- What this task involves: Retype, exactly as they appear below, the lines between the line holding "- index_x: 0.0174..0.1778" and the line holding "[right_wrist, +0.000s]", both ends included.

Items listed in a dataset
╔══

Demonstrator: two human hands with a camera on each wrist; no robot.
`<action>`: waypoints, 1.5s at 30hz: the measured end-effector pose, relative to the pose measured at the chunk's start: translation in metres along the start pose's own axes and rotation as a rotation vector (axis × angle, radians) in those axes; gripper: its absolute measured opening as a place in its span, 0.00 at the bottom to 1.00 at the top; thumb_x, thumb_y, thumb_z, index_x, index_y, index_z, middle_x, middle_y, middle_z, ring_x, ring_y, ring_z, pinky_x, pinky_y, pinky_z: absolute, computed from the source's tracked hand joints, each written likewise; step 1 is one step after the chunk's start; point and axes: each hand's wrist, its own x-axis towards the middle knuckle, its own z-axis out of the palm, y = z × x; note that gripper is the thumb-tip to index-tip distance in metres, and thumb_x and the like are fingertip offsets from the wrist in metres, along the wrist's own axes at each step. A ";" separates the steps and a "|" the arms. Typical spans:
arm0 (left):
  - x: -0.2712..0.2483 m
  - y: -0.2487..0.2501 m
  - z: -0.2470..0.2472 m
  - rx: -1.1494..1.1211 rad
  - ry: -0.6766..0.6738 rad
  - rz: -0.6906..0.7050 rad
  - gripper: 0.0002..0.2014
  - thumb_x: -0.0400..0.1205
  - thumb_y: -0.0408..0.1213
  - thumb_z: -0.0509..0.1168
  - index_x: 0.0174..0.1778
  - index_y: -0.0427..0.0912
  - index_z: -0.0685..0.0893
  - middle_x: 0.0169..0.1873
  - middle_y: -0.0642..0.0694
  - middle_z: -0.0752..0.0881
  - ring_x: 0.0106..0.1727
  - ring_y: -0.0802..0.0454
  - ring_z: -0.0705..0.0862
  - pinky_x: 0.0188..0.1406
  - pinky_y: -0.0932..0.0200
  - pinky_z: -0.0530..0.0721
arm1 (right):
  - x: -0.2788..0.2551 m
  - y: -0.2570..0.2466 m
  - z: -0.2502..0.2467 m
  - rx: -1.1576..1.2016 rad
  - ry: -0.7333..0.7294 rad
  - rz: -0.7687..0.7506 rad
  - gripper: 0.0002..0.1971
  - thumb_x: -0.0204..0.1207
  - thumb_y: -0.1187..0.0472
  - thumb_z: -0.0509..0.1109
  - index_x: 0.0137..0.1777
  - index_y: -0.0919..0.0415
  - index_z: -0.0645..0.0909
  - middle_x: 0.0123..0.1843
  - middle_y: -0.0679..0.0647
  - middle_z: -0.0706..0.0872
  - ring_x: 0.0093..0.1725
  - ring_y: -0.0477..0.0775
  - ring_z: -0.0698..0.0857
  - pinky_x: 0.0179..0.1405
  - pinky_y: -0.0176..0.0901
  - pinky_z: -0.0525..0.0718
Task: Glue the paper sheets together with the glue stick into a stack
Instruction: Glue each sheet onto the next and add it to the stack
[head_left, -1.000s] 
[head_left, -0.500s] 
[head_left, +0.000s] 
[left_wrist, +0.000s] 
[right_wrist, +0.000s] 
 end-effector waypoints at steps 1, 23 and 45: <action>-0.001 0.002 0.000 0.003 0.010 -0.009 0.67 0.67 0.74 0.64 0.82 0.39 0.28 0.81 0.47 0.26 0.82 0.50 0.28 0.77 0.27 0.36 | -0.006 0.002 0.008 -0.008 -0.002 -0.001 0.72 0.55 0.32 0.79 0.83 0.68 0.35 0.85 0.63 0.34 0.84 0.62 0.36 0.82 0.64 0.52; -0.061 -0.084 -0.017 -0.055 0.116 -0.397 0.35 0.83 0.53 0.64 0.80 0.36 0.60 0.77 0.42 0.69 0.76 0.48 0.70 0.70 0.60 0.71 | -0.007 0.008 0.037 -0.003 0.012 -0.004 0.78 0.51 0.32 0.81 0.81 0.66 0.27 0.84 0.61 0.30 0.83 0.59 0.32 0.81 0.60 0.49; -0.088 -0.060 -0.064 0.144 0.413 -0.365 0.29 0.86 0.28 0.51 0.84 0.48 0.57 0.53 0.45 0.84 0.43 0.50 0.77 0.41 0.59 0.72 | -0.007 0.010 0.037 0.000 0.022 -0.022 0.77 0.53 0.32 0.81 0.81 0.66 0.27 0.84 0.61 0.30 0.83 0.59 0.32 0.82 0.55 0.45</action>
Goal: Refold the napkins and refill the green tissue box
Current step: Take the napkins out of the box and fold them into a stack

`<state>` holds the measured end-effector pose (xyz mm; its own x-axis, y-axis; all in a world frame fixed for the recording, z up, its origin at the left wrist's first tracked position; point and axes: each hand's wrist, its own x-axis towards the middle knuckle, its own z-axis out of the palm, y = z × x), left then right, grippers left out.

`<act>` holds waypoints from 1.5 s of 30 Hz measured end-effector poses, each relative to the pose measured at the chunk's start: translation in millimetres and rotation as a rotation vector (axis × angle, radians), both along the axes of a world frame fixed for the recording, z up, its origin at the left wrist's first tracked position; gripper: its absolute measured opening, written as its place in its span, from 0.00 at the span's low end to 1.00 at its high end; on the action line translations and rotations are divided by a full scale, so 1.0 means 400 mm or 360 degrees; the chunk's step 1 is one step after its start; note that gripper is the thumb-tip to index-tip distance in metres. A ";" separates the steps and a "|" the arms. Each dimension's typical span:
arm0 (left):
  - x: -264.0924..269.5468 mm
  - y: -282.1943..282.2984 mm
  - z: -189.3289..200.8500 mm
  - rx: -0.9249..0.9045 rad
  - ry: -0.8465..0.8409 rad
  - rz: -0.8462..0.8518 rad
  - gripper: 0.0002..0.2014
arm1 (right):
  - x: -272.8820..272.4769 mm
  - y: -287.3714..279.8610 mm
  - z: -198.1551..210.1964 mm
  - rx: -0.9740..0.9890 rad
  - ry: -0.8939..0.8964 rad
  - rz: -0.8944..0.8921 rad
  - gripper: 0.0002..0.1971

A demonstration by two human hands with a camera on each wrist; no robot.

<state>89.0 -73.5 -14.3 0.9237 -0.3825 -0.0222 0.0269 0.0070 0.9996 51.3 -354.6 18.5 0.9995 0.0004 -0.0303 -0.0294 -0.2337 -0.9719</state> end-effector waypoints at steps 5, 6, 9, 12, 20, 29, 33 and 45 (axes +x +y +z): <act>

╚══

- Answer below:
  - index_x: 0.0174..0.1778
  - index_y: -0.0427..0.0912
  - index_z: -0.0685..0.0893
  - middle_x: 0.0169..0.1873
  - middle_y: -0.0642..0.0694
  - middle_z: -0.0752..0.0881
  - ring_x: 0.0106..0.1727
  - ring_y: -0.0802..0.0454
  - ring_z: -0.0705..0.0862
  - pinky_x: 0.0188..0.1406
  - pinky_y: -0.0932..0.0200
  - pinky_z: -0.0530..0.0721
arm1 (right):
  - x: -0.2788..0.2551 m
  - y: -0.2570..0.2466 m
  - z: -0.2502..0.2467 m
  - rx: -1.1576..1.2016 rad
  - ry: -0.7333..0.7294 rad
  - rz: -0.7687..0.7506 rad
  - gripper: 0.0002..0.1971
  - thumb_x: -0.0204..0.1207
  - thumb_y: -0.1187..0.0472
  - thumb_z: -0.0509..0.1109
  - index_x: 0.0137..0.1777
  - index_y: -0.0919..0.0415
  - index_z: -0.0645..0.0909
  - middle_x: 0.0123..0.1843
  - middle_y: -0.0679..0.0647
  - middle_z: -0.0706..0.0872
  - ring_x: 0.0093..0.1725
  - ring_y: -0.0477..0.0775
  - ring_z: -0.0698..0.0857
  - pinky_x: 0.0179..0.1405
  - pinky_y: -0.0176..0.0901
  - pinky_z: -0.0525..0.0718
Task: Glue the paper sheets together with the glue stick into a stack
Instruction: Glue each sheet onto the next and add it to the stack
[head_left, -1.000s] 
[head_left, -0.500s] 
[head_left, +0.000s] 
[left_wrist, +0.000s] 
[right_wrist, +0.000s] 

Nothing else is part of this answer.